SAN FRANCISCO, CA.- Altman Siegel is presenting a new exhibition of paintings and works on paper by Alex Olson, marking the final show at our Presidio Heights location, 3067 Sacramento Street, San Francisco, CA. The suite of gouaches on view here is part of a series Olson began during her first trimester of pregnancy, when the toxicity of oil painting necessitated a change in medium. Perhaps subconsciously influenced by this state of bodily transformation, these intimately-scaled works demonstrate a particular lightness and buoyancy. Shades of spring green, bubblegum pink, and yolk yellow intermingle with more earthy, tertiary tones of mud, moss, and algae. Olson's brushwork functions as both an object, image, and calligraphic marks. While Olsons practice has consistently engaged with notions around the indexicality of mark-making, these paintings on paper can be read as letters. Each stroke, streak, and scribble seems to represent distinct characters in a novel alphabet or communicative method. Though this system's exact terms and legibility remain undefined, a lyrical logic begins to take shape and is subliminally intuited.

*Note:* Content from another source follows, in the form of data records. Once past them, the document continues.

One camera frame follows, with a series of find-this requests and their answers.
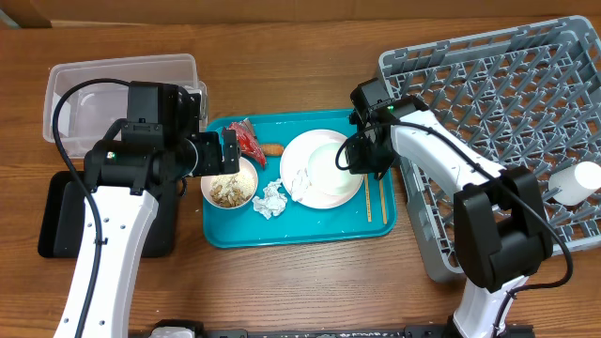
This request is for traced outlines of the red snack wrapper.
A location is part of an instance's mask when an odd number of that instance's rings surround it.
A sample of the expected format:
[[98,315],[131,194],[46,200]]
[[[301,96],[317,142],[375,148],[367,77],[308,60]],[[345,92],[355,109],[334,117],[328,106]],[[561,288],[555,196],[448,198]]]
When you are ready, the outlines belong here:
[[234,131],[236,133],[236,138],[239,142],[239,148],[243,155],[254,159],[262,168],[266,167],[266,156],[258,142],[254,132],[254,126],[249,118],[232,122],[224,129],[228,131]]

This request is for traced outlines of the small white bowl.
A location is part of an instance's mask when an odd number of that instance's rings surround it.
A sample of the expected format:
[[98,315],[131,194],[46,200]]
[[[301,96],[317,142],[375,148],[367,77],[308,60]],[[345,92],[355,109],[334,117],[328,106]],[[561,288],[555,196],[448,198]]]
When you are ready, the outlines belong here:
[[336,166],[347,166],[345,152],[336,157],[341,147],[340,142],[319,146],[309,157],[307,173],[310,182],[321,192],[339,196],[356,191],[362,184],[362,177],[350,174],[348,170],[340,170]]

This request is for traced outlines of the large white plate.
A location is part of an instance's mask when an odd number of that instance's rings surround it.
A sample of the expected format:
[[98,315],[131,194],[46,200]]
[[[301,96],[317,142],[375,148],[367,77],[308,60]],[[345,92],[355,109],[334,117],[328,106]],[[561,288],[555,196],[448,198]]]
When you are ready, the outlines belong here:
[[[291,183],[300,169],[308,167],[311,154],[319,147],[327,143],[340,142],[347,139],[345,135],[331,130],[312,130],[295,137],[286,147],[280,162],[280,178],[286,191],[290,194]],[[348,202],[361,188],[346,195],[333,196],[319,191],[312,183],[308,192],[298,203],[314,208],[329,209],[340,207]]]

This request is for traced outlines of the white tissue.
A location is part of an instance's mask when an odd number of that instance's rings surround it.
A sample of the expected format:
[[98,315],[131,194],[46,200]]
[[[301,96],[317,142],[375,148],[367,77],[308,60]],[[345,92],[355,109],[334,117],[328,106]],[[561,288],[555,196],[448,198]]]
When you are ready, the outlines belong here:
[[279,189],[283,181],[278,178],[271,181],[264,189],[264,196],[255,196],[252,200],[254,211],[261,214],[266,220],[279,216],[286,207],[287,197]]
[[290,195],[292,197],[292,200],[294,202],[300,202],[308,192],[310,186],[311,182],[308,177],[307,169],[300,169],[294,176],[291,183]]

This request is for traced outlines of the white cup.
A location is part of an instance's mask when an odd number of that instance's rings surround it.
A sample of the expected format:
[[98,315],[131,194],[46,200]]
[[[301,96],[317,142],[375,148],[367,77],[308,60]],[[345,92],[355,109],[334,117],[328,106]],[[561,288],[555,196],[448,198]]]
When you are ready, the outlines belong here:
[[553,174],[548,189],[556,190],[553,198],[560,204],[575,206],[600,189],[600,165],[584,161]]

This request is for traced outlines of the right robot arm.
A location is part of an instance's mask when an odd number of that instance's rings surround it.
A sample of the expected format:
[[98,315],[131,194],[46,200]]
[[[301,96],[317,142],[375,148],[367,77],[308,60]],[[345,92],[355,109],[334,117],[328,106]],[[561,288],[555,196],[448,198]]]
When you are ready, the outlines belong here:
[[541,193],[524,166],[506,169],[471,150],[420,99],[392,99],[371,79],[350,94],[350,124],[341,167],[381,179],[400,157],[415,162],[453,199],[455,256],[467,277],[459,307],[443,337],[532,337],[530,327],[508,328],[512,290],[553,251]]

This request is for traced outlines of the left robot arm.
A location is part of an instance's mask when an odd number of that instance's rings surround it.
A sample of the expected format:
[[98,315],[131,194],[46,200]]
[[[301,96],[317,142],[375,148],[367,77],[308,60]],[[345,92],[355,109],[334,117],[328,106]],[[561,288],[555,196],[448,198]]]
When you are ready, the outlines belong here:
[[59,135],[63,105],[88,80],[55,105],[55,146],[85,197],[80,249],[57,337],[125,337],[132,294],[158,198],[186,177],[235,174],[239,143],[232,131],[200,130],[204,95],[176,84],[124,82],[125,117],[116,120],[73,165]]

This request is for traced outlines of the grey dishwasher rack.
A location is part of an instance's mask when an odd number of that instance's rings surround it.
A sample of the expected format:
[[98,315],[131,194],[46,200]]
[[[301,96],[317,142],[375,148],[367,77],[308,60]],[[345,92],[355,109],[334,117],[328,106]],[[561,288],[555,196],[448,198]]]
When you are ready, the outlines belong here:
[[600,159],[600,39],[581,16],[390,50],[378,78],[423,100],[454,136],[507,167],[530,168],[569,249],[600,244],[600,197],[557,204],[550,176]]

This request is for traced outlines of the wooden chopstick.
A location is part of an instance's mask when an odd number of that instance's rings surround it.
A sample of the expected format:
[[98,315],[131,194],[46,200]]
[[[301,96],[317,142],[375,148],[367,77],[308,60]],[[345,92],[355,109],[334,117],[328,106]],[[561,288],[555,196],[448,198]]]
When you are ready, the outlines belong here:
[[380,196],[380,206],[381,206],[381,214],[382,214],[382,222],[384,225],[388,223],[388,213],[386,208],[386,195],[383,186],[383,179],[378,182],[378,190]]
[[371,223],[372,222],[372,208],[371,208],[369,178],[368,178],[367,174],[363,175],[363,183],[364,183],[364,188],[365,188],[365,203],[366,203],[367,221],[369,223]]

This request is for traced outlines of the right wooden chopstick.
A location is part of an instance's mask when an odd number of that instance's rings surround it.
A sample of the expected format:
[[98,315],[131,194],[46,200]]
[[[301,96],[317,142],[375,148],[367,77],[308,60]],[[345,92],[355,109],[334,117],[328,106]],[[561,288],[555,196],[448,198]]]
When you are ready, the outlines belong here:
[[384,225],[388,223],[388,213],[386,208],[386,195],[383,186],[383,179],[378,182],[378,190],[380,196],[380,206],[381,206],[381,214],[382,214],[382,222]]

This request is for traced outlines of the orange carrot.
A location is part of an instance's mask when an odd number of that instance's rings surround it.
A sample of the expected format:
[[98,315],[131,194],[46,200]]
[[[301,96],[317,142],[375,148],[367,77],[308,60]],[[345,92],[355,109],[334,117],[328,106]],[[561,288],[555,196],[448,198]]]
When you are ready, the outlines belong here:
[[266,157],[281,157],[285,151],[285,147],[279,144],[261,144],[260,147]]

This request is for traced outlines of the peanut shells and rice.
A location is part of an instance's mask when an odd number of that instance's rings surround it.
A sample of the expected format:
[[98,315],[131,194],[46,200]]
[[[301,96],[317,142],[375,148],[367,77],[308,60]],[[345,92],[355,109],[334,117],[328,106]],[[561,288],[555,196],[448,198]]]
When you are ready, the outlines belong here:
[[240,207],[254,195],[254,179],[242,173],[217,176],[211,182],[209,195],[219,207]]

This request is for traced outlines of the white bowl with food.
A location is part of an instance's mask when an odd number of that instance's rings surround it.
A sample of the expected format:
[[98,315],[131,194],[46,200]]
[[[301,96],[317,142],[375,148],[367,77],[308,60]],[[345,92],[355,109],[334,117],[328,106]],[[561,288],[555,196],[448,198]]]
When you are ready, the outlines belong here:
[[203,196],[211,205],[221,209],[245,206],[254,197],[257,186],[257,172],[245,158],[239,159],[239,171],[235,174],[201,178]]

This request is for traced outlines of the teal serving tray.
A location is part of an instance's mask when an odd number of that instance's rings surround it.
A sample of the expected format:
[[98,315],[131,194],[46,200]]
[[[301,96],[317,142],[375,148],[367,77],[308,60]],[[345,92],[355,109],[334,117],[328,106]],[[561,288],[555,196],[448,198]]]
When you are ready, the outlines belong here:
[[[295,137],[312,130],[337,131],[346,137],[355,133],[349,124],[349,109],[275,115],[251,115],[258,140],[287,146]],[[345,204],[329,209],[314,209],[289,200],[277,217],[266,220],[248,203],[235,209],[221,209],[203,198],[203,231],[207,241],[218,248],[286,245],[388,234],[397,218],[393,179],[383,178],[388,223],[382,222],[378,181],[369,177],[372,222],[367,221],[365,188]]]

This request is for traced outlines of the clear plastic bin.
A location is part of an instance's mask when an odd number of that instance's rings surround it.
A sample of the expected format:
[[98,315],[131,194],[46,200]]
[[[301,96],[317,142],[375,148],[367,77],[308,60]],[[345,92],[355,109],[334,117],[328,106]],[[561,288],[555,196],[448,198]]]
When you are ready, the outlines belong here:
[[[190,54],[159,54],[58,64],[51,69],[44,101],[43,138],[53,143],[52,120],[56,104],[75,85],[97,78],[179,85],[201,96],[199,130],[208,120],[208,93],[199,80]],[[128,88],[119,84],[93,84],[69,96],[62,106],[58,130],[72,159],[81,159],[113,122],[127,112]]]

Paired with these gouaches is a new trio of paintings, titled Shell 1, Shell 2, and Shell 3, respectively. These works jump up in scale in three intervals. Like a Russian Matryoshka doll, these paintings evoke notions of motherhood, fertility, and family. In folklore, the nesting structure of Matryoshka dolls symbolizes the generational bond and connection between family members, particularly between mothers and daughters. Similarly, an interest in revealing the progression or growth of a painting is evident at the bottom of each panel, where bars of color appear to hatch and be peeled back in thick impasto, revealing another nesting shade or tone. One has the sense of the physical depth of each canvas through these layers of paint, beyond just the height and width of the picture. By playing with the texture and dimensionality of paint, Olson invites us into a multi-tiered landscape that oscillates between the pictorial and metaphorical.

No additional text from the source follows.